Advice for seniors considering a mortgage

You need to ask many questions about your potential lender because it's important to understand the loan process, program requirements, closing costs, and interest rates before committing to the loan. Try:

  • Obtaining and comparing an estimate of closing costs as fees can vary between lenders.
  • Focusing on one lender once you're satisfied with potential costs and rates.
  • Reviewing your credit report to make sure there are no mistakes on it.
  • Don't get hung up on just one initial fee (i.e., appraisal cost) so that you miss others that add up to much more over the life of the loan.

There are numerous ways to look at your credit report online with no credit score ramifications. It's best to make any adjustments before going to a lender, and making changes after a lender has seen it can make qualifying harder.

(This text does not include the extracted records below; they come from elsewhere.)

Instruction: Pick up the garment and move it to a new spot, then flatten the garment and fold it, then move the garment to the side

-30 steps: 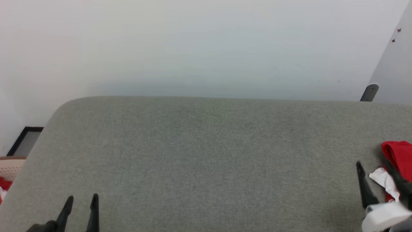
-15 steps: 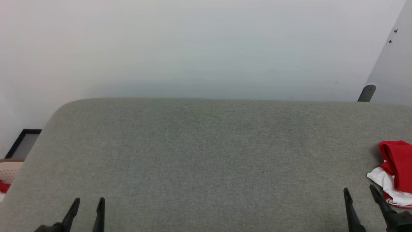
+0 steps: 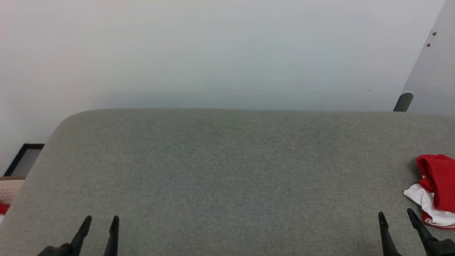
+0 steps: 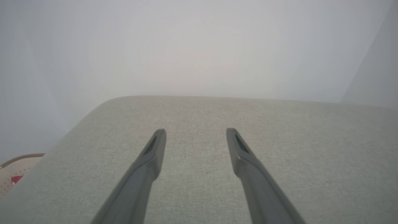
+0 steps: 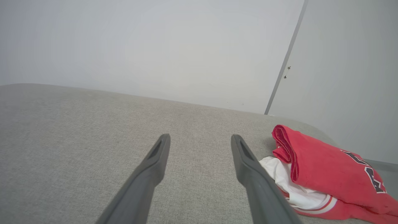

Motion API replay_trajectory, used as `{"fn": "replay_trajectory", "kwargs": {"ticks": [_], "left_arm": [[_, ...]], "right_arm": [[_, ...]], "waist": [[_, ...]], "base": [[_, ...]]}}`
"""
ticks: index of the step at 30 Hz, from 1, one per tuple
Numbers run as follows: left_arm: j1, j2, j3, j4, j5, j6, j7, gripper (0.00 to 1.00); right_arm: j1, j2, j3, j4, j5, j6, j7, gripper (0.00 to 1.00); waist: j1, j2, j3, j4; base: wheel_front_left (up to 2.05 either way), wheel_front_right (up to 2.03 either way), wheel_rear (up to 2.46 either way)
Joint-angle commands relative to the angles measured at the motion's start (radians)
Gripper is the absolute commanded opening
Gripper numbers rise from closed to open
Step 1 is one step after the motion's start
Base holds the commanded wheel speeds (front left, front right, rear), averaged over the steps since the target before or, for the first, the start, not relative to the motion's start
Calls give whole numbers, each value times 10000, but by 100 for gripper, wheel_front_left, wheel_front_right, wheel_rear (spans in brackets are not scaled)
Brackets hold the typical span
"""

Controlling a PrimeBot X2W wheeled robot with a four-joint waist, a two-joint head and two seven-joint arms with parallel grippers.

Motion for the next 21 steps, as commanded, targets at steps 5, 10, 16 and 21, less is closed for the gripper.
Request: {"fn": "replay_trajectory", "kwargs": {"ticks": [5, 10, 16, 21], "left_arm": [[-29, 7, -59, -58, -221, -42, -7, 100], [38, -83, 74, -175, -233, -42, -7, 100], [216, -407, -57, 236, -274, 2, 11, 0], [23, -559, 37, 265, -1134, 0, 281, 0]], "right_arm": [[89, 37, 3, -17, -40, -12, -41, 100], [74, 37, -16, -53, -40, -12, -41, 100], [142, 115, 51, 434, 39, 2, 76, 0], [-100, 169, -74, 530, 1109, 1, 412, 0]], "waist": [[0, 0, -15, 18], [0, 0, -34, 33], [0, 0, -34, 32], [0, 0, 4, 4]], "base": [[0, 0, 0], [0, 0, 0], [0, 0, 0], [0, 0, 0]]}}
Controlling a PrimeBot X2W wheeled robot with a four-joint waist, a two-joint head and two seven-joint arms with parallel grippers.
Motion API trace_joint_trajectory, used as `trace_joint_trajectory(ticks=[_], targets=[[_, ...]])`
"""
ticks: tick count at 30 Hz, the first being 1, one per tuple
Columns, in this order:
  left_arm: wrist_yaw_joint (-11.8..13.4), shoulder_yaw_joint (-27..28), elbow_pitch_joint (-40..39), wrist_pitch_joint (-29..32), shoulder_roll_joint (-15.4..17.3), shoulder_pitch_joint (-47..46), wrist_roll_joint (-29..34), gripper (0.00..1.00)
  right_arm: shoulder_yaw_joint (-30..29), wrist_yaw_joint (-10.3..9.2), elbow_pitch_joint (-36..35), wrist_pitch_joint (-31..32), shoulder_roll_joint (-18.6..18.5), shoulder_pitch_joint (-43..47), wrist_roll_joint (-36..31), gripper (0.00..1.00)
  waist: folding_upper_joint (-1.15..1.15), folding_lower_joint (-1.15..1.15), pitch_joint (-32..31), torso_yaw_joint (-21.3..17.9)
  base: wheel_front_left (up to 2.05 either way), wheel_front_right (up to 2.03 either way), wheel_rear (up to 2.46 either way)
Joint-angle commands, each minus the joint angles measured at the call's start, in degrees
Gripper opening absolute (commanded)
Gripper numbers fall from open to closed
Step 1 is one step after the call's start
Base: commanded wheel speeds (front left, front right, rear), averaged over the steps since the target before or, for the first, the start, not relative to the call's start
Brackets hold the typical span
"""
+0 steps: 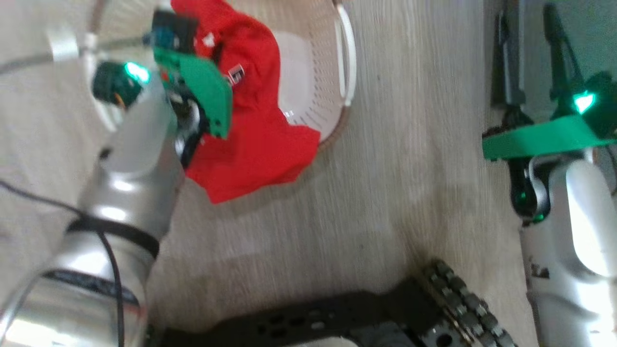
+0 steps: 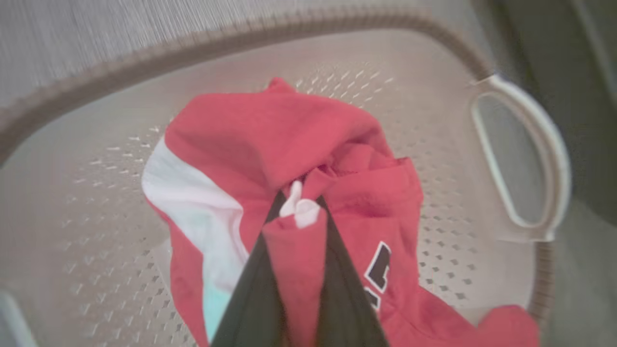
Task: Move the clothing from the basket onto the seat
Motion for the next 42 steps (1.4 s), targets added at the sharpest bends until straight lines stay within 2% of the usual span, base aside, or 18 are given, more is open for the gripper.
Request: trace_joint_trajectory(ticks=[1, 4, 9, 12, 18, 29, 42], targets=[[-0.1, 0.3, -2.2, -2.0, 0.7, 2.5, -1.7, 0.0, 0.3, -0.02, -1.0, -0.4, 0.6, 3.2, -0.7, 1.0, 0.0, 0.0, -9.3, 5.5, 0.0, 0.0, 0.0], [0.5, -0.7, -4.7, -6.2, 0.7, 6.5, -6.2, 0.0, -0.9, -0.02, -0.1, -0.4, 0.6, 5.6, -2.0, 1.0, 0.0, 0.0, -15.5, 8.0, 0.0, 0.0, 0.0], [3.4, -0.8, -8.0, -10.2, 0.7, 12.3, -10.3, 0.0, -2.2, -0.02, 1.3, -0.4, -0.1, 10.1, -3.2, 1.0, 0.0, 0.0, -24.6, 11.3, 0.0, 0.0, 0.0], [4.7, 0.6, -11.2, -10.9, 0.8, 16.2, -10.4, 0.0, -2.9, -0.02, 1.9, -0.4, -0.8, 12.8, -3.5, 1.0, 0.0, 0.0, -29.3, 12.7, 0.0, 0.0, 0.0], [6.9, 6.4, -24.8, -10.9, 3.5, 28.6, -7.2, 0.0, -3.7, -0.02, 2.9, -0.4, -2.2, 18.2, -4.3, 1.0, 0.0, 0.0, -37.0, 14.4, 0.0, 0.0, 0.0], [7.7, 14.7, -41.5, -11.0, 4.3, 48.0, -0.8, 0.0, -2.3, -0.02, 4.7, -0.4, -4.8, 23.9, -4.8, 1.0, 0.0, 0.0, -46.4, 14.1, 0.0, 0.0, 0.0], [6.9, 19.8, -44.4, -11.0, 3.4, 54.1, 1.8, 0.0, 0.6, -0.02, 5.4, -0.4, -4.1, 26.5, -4.7, 1.0, 0.0, 0.0, -49.9, 13.3, 0.0, 0.0, 0.0]])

» What if you don't qualify? Explore your options

Taking the leap: Seniors and mortgage approval

Seniors on Social Security have the opportunity to secure mortgages, especially since they're backed by legal protections. Your mortgage qualifications closely mirror those of other applicants, including financial eligibility, credit history, and debt-to-income ratios when you are looking at standard forward loans. We encourage you to explore various mortgage options, seek lender guidance, and diligently review your financial profiles while enjoying the prospect of homeownership during retirement. Get the facts on all loan types, including both forward and reverse mortgages, and then choose the loan type that is right for you and helps you to achieve your goals best.